Introducing Amazon SageMaker Operators for Kubernetes

AWS is excited to introduce Amazon SageMaker Operators for Kubernetes in general availability. This new feature makes it easier for developers and data scientists that use Kubernetes to train, tune, and deploy machine learning (ML) models in Amazon SageMaker. You can install these operators on your Kubernetes cluster to create Amazon SageMaker jobs natively using the Kubernetes API and command line Kubernetes tools, such as kubectl. For more information, see Whitepaper – Machine Learning on Amazon SageMaker and Kubernetes.

Many AWS customers use Kubernetes, an open-source, general-purpose container orchestration system, to deploy and manage containerized applications. Amazon EKS provides a managed service to deploy Kubernetes. Data scientists and developers can set up on Kubernetes repeatable ML pipelines and maintain greater control over training and inference workloads. However, to support ML workloads, you still need to write custom code to optimize the underlying ML infrastructure, provide high availability and reliability, provide data science productivity tools, and comply with appropriate security and regulatory requirements. For example, if you are a Kubernetes customer using GPUs for training and inference, you often need to change how Kubernetes schedules and scales GPU workloads to increase utilization, throughput, and availability. Similarly, for deploying trained models to production for inference, you have to spend additional time setting up and optimizing your autoscaling clusters across multiple Availability Zones.

Amazon SageMaker Operators for Kubernetes bridges this gap and spares you the heavy lifting of integrating your Amazon SageMaker and Kubernetes workflows. As of this writing, you can make a simple call from kubectl to Amazon SageMaker, a modular and fully-managed service that makes it easier to build, train, and deploy ML models at scale. With workflows in Amazon SageMaker, compute resources are pre-configured and optimized, only provisioned when requested, scaled as needed, and shut down automatically when jobs complete, offering near 100% utilization. With Amazon SageMaker Operators for Kubernetes, you can continue to enjoy the portability and standardization benefits of Kubernetes and EKS, along with integrating the many additional benefits that come out-of-the-box with Amazon SageMaker, no custom code required.

Amazon SageMaker and Kubernetes

Machine learning is more than just the model. The ML workflow consists of sourcing and preparing data, building ML models, training and evaluating these models, deploying them to production, and ongoing post-production monitoring. Amazon SageMaker helps you build, train, deploy, and maintain models more quickly.

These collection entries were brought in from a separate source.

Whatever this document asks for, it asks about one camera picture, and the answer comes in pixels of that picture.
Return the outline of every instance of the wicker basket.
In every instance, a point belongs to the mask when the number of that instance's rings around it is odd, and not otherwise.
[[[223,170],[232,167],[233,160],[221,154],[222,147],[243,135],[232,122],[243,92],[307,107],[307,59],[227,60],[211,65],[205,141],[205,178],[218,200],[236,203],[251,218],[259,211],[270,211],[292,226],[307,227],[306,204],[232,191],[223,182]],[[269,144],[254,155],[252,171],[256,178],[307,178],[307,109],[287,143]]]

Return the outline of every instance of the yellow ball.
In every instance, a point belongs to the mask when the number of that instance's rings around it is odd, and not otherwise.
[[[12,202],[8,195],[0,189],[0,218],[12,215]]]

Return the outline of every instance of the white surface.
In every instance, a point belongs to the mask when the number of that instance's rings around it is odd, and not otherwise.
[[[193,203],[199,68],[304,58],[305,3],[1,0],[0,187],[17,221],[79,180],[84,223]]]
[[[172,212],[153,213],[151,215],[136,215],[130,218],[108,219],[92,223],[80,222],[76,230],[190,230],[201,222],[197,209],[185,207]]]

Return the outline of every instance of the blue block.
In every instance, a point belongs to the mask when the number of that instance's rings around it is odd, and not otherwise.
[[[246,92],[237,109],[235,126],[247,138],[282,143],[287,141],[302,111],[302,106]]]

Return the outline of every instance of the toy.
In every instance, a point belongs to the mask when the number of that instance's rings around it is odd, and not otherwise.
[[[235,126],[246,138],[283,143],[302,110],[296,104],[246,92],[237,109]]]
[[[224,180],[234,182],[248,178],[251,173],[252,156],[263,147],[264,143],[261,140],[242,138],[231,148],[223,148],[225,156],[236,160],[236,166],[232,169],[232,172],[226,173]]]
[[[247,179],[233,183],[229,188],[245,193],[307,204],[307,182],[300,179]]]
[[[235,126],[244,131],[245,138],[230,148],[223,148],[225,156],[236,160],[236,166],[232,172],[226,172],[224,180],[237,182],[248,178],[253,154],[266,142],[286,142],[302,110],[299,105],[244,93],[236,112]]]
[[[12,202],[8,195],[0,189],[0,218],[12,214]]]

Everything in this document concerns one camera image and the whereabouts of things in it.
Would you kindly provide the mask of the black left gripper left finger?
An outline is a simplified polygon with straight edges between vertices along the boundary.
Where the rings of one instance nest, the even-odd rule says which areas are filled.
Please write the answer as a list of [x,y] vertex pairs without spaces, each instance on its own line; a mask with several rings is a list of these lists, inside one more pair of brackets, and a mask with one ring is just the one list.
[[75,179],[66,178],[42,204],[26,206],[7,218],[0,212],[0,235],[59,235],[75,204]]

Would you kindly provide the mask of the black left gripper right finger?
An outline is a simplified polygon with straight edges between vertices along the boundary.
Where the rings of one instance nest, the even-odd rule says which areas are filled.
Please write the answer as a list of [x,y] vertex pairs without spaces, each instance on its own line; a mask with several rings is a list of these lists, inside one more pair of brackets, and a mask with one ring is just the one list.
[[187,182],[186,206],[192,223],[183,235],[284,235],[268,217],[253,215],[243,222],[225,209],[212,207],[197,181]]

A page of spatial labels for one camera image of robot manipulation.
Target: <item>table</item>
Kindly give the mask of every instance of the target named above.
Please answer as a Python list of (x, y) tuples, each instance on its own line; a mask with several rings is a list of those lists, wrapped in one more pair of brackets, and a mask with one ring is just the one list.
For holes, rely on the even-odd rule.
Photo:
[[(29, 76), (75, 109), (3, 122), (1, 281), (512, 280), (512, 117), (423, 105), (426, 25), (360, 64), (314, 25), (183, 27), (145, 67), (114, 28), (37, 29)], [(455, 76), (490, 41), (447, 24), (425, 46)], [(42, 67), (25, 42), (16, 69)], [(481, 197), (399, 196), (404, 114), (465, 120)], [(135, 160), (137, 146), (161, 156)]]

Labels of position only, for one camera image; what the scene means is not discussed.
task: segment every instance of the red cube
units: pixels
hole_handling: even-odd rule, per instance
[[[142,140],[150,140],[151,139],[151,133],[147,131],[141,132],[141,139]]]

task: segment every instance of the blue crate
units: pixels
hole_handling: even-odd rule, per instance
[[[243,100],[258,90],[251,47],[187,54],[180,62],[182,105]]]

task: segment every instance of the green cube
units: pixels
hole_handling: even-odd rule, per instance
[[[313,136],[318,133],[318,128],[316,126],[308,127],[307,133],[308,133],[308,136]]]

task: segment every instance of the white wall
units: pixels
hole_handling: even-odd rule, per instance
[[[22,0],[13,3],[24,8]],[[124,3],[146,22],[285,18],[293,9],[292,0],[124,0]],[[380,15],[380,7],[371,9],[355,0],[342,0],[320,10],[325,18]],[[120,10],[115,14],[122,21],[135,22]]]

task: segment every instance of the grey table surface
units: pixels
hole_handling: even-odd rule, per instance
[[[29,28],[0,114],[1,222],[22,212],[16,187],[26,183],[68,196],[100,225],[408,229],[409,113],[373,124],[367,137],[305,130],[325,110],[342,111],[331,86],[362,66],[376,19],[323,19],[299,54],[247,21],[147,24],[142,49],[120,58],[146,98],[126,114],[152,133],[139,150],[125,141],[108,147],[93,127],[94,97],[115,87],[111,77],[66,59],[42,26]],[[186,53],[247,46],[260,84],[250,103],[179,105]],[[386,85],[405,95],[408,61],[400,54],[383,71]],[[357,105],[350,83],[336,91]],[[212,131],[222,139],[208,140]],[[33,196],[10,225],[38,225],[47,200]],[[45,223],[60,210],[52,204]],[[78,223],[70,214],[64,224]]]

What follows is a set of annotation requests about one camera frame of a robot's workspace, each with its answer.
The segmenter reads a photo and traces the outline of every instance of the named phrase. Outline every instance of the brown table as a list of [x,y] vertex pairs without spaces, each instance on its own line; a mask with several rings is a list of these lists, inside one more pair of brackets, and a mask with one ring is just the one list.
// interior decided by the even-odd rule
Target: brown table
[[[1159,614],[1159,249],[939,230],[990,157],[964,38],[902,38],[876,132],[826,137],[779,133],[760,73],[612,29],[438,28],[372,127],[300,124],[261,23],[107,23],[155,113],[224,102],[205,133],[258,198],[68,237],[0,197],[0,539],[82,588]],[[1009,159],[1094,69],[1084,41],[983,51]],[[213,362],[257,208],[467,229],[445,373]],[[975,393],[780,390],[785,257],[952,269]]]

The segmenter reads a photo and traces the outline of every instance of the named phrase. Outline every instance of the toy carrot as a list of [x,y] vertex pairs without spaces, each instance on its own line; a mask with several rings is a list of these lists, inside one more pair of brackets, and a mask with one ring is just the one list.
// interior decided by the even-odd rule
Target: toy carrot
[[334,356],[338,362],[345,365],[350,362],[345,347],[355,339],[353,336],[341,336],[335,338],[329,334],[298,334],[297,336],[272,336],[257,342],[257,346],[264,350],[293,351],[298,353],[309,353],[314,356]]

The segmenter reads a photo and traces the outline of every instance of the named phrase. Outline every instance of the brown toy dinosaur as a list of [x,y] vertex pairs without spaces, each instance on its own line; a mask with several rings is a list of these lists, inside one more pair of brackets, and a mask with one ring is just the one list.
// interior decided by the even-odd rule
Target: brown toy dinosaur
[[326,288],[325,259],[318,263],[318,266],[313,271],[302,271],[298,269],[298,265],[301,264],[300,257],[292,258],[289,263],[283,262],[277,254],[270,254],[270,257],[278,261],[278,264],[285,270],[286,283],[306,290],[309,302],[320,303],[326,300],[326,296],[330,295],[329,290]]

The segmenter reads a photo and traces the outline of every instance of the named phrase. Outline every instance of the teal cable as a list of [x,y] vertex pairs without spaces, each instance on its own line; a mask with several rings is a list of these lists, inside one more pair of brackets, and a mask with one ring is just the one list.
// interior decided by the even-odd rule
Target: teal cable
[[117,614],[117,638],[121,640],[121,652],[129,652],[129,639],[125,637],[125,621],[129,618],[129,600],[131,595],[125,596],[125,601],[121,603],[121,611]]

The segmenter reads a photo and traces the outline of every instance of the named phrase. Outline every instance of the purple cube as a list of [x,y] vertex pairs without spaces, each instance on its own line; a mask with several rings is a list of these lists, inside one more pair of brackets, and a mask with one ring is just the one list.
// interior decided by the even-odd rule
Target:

However, the workflows related to building a model are often one part of a bigger pipeline that spans multiple engineering teams and services that support an overarching application. Kubernetes users, including EKS customers, deploy workloads by writing configuration files, which Kubernetes matches with available compute resources in your Kubernetes cluster. While Kubernetes gives you control and portability, running ML workloads on a Kubernetes cluster brings unique challenges. For example, the underlying infrastructure requires additional management, such as optimizing for utilization, cost, and performance; complying with appropriate security and regulatory requirements; and ensuring high availability and reliability. This undifferentiated heavy lifting takes away valuable time and resources from bringing new ML applications to market. You want to control orchestration and pipelines without having to manage the underlying ML infrastructure and services in your cluster.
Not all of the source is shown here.